- What is expected -
Which lines below contain "task"? Copy every one of them.

- Recorded data -
▼
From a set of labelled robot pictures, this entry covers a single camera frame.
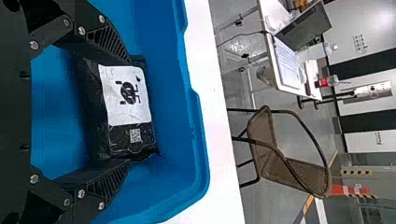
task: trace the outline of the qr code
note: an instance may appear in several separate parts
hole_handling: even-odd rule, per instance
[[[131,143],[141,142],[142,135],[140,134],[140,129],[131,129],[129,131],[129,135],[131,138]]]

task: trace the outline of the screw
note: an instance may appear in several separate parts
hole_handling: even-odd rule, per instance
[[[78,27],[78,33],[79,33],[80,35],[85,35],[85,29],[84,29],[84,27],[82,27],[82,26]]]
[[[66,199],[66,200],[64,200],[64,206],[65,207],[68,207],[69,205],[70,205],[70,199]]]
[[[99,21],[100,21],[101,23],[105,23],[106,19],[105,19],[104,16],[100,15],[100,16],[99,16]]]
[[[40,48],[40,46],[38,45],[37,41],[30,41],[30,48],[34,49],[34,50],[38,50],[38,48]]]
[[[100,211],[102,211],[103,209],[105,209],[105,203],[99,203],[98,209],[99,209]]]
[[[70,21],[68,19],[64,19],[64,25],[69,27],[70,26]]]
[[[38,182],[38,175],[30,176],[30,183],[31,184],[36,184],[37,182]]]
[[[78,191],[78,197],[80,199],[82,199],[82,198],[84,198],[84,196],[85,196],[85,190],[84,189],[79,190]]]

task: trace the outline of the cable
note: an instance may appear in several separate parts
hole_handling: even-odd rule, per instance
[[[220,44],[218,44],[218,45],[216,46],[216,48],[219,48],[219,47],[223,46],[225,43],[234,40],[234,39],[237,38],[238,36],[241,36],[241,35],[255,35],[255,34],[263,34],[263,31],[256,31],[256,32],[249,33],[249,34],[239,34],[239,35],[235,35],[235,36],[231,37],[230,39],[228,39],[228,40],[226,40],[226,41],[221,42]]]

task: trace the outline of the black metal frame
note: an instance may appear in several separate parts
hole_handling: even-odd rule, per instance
▲
▼
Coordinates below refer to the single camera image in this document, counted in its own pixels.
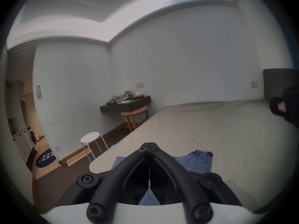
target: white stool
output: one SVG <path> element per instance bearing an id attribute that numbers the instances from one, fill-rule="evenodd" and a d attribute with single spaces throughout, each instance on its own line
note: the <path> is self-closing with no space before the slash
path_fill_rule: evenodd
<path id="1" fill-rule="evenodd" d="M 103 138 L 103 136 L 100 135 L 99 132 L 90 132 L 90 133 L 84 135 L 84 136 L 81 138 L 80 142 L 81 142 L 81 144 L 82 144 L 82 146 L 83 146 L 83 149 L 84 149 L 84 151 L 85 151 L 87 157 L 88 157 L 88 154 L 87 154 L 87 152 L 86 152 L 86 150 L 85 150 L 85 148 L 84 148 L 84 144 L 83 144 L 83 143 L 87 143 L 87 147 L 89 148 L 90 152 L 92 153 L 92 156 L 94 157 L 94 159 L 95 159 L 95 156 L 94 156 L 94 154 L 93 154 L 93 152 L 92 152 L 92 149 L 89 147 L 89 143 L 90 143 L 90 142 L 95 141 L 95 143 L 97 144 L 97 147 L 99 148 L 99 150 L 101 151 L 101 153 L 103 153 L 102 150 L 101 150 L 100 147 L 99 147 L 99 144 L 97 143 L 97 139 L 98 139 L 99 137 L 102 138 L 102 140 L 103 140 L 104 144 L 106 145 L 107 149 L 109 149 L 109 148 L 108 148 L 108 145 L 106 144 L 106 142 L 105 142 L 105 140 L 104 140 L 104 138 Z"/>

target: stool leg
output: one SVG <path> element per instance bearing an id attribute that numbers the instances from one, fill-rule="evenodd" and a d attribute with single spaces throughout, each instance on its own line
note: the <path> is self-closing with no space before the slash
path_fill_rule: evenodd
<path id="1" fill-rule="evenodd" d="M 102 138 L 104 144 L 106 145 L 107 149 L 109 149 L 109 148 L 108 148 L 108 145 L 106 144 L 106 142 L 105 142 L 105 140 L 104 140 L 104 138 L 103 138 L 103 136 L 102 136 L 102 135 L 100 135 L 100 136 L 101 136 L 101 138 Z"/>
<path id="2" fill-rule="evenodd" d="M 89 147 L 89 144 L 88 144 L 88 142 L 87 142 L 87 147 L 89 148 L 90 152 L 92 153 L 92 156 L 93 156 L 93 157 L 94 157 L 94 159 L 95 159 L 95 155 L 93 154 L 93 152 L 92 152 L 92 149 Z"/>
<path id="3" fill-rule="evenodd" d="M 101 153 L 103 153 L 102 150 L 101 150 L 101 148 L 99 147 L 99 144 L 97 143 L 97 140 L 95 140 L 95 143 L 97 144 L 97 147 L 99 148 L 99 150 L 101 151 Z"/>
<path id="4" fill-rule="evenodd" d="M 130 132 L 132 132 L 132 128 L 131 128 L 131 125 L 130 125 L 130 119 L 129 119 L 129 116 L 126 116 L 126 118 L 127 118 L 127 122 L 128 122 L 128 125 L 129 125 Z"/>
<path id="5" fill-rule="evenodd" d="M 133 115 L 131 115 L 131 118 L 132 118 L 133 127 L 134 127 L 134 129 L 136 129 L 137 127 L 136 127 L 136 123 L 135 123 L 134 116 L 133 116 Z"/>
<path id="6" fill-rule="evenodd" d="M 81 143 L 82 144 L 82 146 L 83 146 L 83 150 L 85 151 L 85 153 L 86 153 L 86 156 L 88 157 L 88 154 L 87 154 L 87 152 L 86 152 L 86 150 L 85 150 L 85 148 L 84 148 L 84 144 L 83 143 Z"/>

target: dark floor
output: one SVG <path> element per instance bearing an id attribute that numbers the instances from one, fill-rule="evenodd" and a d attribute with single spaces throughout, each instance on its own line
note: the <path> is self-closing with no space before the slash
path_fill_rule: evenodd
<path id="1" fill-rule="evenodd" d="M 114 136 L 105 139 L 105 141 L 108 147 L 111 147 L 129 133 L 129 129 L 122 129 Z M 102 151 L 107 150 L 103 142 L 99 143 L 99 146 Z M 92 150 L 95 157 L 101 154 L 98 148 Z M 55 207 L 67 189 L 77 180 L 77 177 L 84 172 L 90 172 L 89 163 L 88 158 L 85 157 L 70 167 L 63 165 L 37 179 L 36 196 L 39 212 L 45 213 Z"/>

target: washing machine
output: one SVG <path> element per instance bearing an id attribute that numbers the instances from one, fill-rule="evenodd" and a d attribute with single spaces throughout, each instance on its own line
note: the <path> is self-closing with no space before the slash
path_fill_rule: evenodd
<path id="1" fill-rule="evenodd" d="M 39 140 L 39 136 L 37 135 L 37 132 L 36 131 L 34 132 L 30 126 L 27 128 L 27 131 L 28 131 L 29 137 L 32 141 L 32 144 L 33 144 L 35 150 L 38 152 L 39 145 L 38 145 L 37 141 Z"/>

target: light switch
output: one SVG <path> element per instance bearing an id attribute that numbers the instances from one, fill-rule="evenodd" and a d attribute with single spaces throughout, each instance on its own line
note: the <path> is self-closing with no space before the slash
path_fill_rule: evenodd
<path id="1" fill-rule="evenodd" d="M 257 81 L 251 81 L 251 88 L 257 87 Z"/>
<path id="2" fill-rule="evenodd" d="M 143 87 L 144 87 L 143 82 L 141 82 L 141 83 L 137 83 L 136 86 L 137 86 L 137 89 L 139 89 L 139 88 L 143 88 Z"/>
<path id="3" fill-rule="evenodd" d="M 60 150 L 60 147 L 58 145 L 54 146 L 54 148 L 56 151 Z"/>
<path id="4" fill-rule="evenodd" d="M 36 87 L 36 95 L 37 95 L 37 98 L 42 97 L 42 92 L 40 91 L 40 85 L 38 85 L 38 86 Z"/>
▲
▼
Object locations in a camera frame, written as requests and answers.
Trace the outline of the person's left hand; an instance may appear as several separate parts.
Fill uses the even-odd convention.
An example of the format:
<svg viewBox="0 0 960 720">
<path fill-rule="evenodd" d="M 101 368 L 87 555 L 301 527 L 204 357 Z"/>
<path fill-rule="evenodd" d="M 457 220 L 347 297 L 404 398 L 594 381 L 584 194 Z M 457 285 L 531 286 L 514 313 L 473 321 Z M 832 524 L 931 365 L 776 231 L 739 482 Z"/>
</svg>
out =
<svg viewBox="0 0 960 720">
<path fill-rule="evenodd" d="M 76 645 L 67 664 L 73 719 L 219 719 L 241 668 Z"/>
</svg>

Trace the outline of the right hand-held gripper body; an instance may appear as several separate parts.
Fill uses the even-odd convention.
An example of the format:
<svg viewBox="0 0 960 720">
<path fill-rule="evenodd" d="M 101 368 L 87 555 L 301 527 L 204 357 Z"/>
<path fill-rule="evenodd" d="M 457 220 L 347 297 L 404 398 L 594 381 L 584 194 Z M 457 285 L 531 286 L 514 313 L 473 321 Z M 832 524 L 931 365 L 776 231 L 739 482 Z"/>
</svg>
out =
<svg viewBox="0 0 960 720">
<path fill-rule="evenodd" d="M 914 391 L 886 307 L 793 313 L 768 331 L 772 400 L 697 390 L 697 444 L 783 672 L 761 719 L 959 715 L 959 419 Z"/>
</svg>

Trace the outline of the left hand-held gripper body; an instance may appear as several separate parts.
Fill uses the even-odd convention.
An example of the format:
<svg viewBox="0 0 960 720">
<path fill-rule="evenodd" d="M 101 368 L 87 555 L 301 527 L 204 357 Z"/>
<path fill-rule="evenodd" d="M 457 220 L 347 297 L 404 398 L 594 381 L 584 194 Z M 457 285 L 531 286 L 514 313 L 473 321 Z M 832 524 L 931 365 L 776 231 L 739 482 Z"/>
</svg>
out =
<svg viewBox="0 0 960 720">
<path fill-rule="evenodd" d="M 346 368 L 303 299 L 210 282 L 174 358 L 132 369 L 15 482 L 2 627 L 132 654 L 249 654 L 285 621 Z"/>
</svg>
▲
- Expected output -
task: trace the outline of the qr code
task: trace the outline of the screw
task: trace the outline of the cable
task: trace the outline of the black metal frame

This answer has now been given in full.